I use a segment of code from the paper 052-2009 written by Rick Langston in SAS Global Forum 2009 to creating text file from HTML. The codes read
filename in url 'https://www.zaobao.com/realtime/china/story20211010-1201937';
filename out 'd:\mydata\myfile.txt';
data _null_;
infile in lrecl=1 recfm=f end=eof;
file out lrecl=1 recfm=f;
input @1 x $char1.;
put @1 x $char1.;
if eof;
call symputx('filesize',_n_);
run;
I'm puzzled by then followings:
1)What's a data line of input HTML file? Do options lrecl=1 recfm=m in infile statement let input statement read atmost one character each time?
2)How Does input statement read a Chinese character into variable x, Since the informt $char1. makes it read one character eacht time?

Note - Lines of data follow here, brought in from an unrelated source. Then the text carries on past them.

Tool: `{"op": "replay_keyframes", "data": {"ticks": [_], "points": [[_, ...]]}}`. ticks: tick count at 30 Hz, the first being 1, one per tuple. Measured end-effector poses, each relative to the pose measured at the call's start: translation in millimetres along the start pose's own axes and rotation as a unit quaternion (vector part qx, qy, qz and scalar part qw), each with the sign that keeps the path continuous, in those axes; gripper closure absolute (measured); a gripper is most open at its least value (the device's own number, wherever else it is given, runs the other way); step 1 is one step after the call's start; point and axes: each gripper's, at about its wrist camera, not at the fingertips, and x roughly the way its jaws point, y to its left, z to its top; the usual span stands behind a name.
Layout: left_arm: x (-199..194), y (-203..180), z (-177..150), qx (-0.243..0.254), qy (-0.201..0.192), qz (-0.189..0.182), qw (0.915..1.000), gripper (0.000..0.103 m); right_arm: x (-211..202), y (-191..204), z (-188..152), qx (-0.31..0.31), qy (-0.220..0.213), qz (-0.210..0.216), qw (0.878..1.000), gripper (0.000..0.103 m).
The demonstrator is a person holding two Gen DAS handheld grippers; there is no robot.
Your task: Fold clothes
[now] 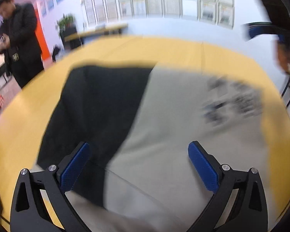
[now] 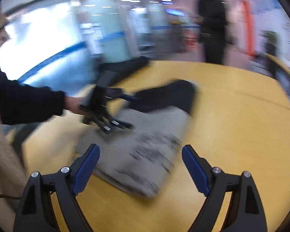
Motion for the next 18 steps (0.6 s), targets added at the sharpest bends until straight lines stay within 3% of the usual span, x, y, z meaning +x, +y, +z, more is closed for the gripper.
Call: {"op": "replay_keyframes", "data": {"ticks": [2, 4, 5, 7, 8, 9, 12, 14, 15, 18], "points": [[-19, -32, 4, 0.013, -0.016, -0.03, 0.9993, 0.0, 47, -10, 17, -0.042, 0.039, 0.055, 0.997, 0.015], [-19, -63, 3, 0.035, -0.005, -0.073, 0.9967, 0.0, 98, -31, 8, -0.029, 0.114, 0.096, 0.988, 0.024], [-15, -78, -3, 0.049, 0.012, -0.093, 0.9944, 0.0, 124, -42, -1, -0.016, 0.157, 0.115, 0.981, 0.026], [8, -101, -27, 0.074, 0.073, -0.123, 0.987, 0.0, 142, -48, -13, -0.025, 0.176, 0.131, 0.975, 0.025], [17, -109, -40, 0.084, 0.092, -0.123, 0.9845, 0.001, 147, -53, -13, -0.003, 0.177, 0.151, 0.972, 0.022], [20, -113, -50, 0.093, 0.087, -0.116, 0.985, 0.001, 151, -57, -12, 0.017, 0.178, 0.166, 0.97, 0.022], [22, -110, -57, 0.078, 0.072, -0.119, 0.9871, 0.001, 163, -50, -15, -0.011, 0.197, 0.167, 0.966, 0.018], [23, -109, -58, 0.073, 0.074, -0.118, 0.9875, 0.001, 155, -56, -6, 0.012, 0.197, 0.195, 0.961, 0.024], [22, -110, -59, 0.074, 0.074, -0.116, 0.9877, 0.001, 144, -64, 4, 0.03, 0.176, 0.205, 0.962, 0.029], [26, -108, -59, 0.079, 0.076, -0.106, 0.9883, 0.001, 124, -92, 45, 0.057, 0.089, 0.17, 0.98, 0.029]]}}
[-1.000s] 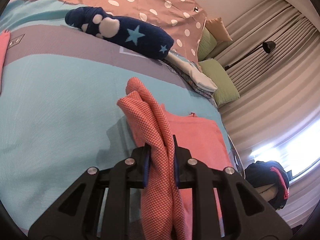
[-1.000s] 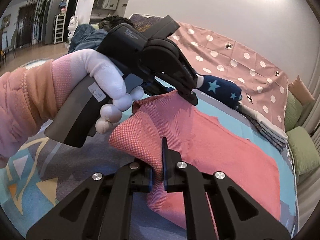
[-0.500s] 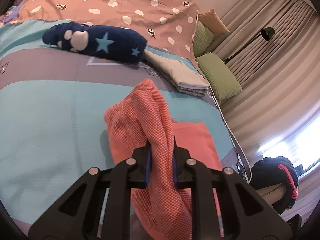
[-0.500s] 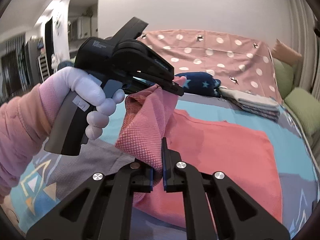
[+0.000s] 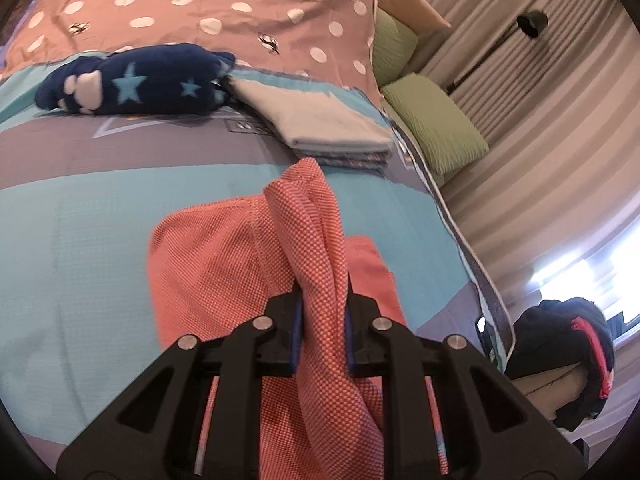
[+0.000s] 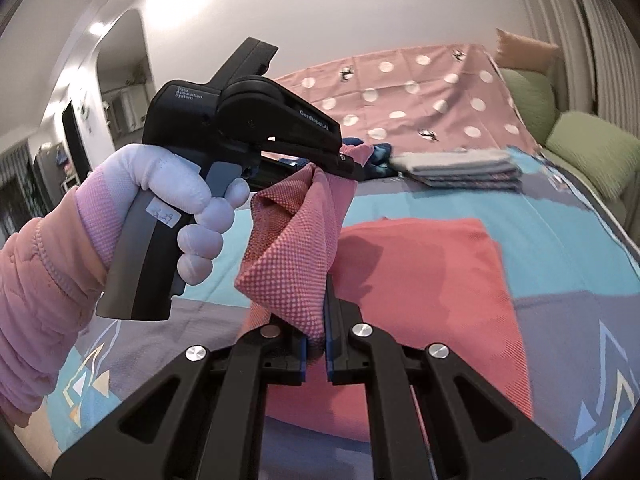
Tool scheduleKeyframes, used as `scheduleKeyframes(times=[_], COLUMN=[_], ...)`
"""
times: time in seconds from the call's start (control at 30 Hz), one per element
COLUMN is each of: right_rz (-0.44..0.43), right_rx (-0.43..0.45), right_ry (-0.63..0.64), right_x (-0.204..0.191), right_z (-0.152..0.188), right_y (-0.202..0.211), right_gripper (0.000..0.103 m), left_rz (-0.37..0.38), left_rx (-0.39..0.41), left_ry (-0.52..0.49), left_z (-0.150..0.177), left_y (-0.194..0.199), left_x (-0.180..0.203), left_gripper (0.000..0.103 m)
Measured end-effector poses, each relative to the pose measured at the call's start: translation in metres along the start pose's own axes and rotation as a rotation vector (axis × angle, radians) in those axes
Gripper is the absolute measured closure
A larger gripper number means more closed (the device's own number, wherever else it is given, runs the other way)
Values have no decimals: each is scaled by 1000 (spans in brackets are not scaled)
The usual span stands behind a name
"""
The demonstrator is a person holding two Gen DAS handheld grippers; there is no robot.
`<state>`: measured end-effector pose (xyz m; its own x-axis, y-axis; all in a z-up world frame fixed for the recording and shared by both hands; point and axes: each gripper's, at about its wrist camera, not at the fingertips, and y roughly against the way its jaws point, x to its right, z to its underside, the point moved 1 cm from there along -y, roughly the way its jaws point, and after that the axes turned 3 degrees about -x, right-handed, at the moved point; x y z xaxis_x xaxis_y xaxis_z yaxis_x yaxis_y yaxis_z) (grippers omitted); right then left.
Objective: Fold small clothes
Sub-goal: 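Lift the shirt end with both grippers and fold it over the rest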
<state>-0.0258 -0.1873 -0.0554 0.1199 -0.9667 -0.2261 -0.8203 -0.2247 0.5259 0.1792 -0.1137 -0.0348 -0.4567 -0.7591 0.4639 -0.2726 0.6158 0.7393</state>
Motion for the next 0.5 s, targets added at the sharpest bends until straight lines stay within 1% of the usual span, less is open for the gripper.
scheduleKeyframes(times=[0.1,0.33,0.5], right_rz=[6,23,19], right_rx=[-9,-27,-49], right_ry=[-49,-168,-249], right_x=[20,58,84], right_z=[5,22,34], right_y=[5,16,22], right_gripper=[97,97,97], left_rz=[-32,-58,-138], left_rx=[-29,-94,-132], left_ry=[-31,-63,-121], left_z=[0,1,6], left_y=[-18,-57,-85], left_x=[20,55,77], left_gripper=[87,87,87])
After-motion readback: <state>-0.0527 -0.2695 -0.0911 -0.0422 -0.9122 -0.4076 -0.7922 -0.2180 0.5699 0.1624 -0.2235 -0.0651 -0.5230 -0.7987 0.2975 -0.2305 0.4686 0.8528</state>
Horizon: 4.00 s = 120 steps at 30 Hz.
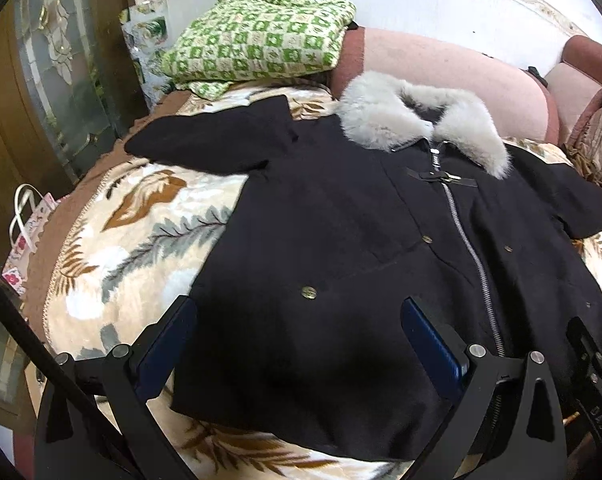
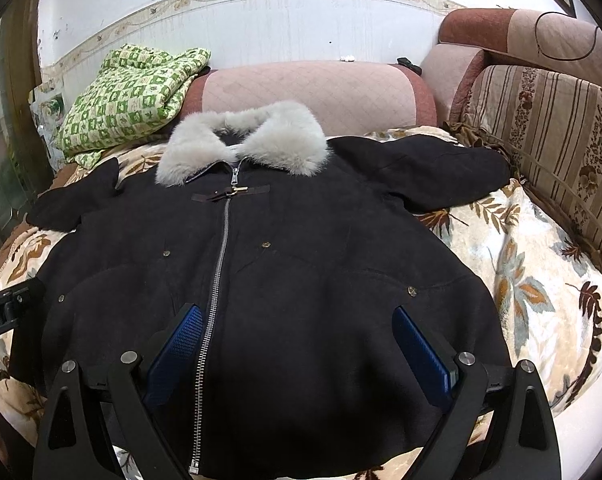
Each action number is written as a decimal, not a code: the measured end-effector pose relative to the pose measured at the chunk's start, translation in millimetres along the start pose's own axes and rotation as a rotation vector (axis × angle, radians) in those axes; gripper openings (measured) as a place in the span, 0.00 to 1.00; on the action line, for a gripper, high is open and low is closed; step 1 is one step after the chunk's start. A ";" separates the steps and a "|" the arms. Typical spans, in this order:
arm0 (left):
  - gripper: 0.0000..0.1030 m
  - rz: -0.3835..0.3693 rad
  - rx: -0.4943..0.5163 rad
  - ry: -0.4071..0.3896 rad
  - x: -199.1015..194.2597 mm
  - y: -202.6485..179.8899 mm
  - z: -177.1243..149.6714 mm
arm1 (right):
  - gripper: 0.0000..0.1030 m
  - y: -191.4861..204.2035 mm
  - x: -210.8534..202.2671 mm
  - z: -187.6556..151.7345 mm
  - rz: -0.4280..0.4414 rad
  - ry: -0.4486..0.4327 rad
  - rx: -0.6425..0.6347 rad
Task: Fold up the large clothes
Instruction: 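Grasp the coat sleeve cuff with the left gripper and lift it, then fold the held sleeve across the coat body and open the left gripper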
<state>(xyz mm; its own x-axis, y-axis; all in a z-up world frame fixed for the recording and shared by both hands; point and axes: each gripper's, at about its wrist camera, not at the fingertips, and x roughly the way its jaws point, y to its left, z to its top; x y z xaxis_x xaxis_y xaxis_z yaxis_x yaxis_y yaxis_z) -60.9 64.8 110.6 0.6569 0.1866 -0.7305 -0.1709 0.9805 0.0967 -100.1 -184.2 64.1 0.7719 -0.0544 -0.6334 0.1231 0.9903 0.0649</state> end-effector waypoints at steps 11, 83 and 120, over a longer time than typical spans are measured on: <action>0.98 0.026 -0.044 0.013 16.9 31.4 7.3 | 0.95 20.8 5.3 3.9 0.005 0.023 -0.057; 0.73 -0.479 -0.946 0.117 307.2 382.5 167.4 | 0.94 27.8 91.8 0.0 -0.085 0.164 -0.210; 0.21 -0.685 -0.061 0.030 102.3 -35.5 231.2 | 0.81 -48.0 59.9 63.2 0.026 0.004 0.073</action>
<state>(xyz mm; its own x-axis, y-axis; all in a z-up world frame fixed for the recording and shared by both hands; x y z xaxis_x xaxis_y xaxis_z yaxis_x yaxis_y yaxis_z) 182.1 63.2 188.7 0.6108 -0.4770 -0.6320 0.2342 0.8713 -0.4312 -20.3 -243.0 71.9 0.7732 -0.0282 -0.6335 0.1480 0.9795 0.1370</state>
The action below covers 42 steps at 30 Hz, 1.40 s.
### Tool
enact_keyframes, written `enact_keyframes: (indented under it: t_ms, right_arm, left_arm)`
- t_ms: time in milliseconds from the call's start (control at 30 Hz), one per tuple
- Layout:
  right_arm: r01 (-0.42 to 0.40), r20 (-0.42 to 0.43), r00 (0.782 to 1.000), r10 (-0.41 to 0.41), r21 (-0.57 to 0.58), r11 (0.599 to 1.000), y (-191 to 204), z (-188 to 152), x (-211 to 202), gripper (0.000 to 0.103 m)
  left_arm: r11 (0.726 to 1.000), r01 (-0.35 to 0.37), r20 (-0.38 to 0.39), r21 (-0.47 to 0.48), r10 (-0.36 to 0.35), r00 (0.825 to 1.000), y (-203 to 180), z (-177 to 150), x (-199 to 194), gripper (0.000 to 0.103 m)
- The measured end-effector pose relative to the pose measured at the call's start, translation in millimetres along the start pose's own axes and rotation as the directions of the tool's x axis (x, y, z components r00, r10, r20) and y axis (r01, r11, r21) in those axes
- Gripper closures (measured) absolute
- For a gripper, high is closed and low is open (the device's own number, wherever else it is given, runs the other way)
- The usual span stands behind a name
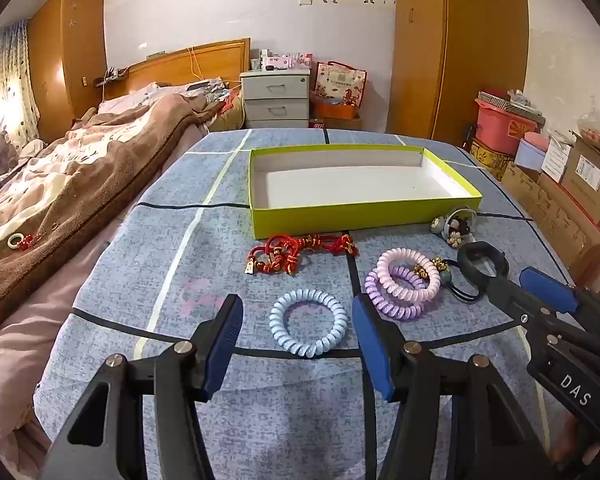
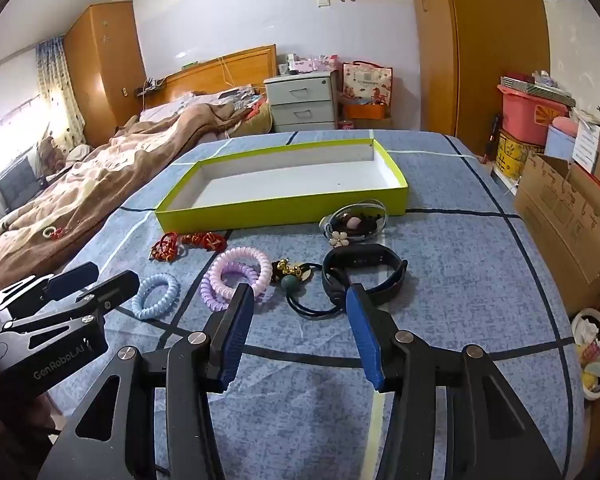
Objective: Organize jewelry
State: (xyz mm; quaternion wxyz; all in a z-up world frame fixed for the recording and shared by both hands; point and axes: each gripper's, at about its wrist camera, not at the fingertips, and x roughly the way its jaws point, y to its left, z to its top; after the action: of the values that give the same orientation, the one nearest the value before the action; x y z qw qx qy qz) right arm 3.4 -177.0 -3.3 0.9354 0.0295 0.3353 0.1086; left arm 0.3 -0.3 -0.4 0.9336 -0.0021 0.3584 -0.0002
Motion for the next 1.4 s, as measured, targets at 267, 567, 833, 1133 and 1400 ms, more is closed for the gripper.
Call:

3) I want create sas data set using the code
filename in url 'https://www.zaobao.com/realtime/china/story20211010-1201937';
filename out 'd:\mydata\myfile.txt';
data dst;
infile in lrecl=1 recfm=f end=eof;
file out lrecl=1 recfm=f;
input @1 x $char1.;
put @1 x $char1.;
if eof;
call symputx('filesize',_n_);
run;
The SAS dataset dst only has on observation with missing value. Why?
Correct. RECFM=F with LRECL=1 makes each byte a record. Each INPUT will read exactly one byte.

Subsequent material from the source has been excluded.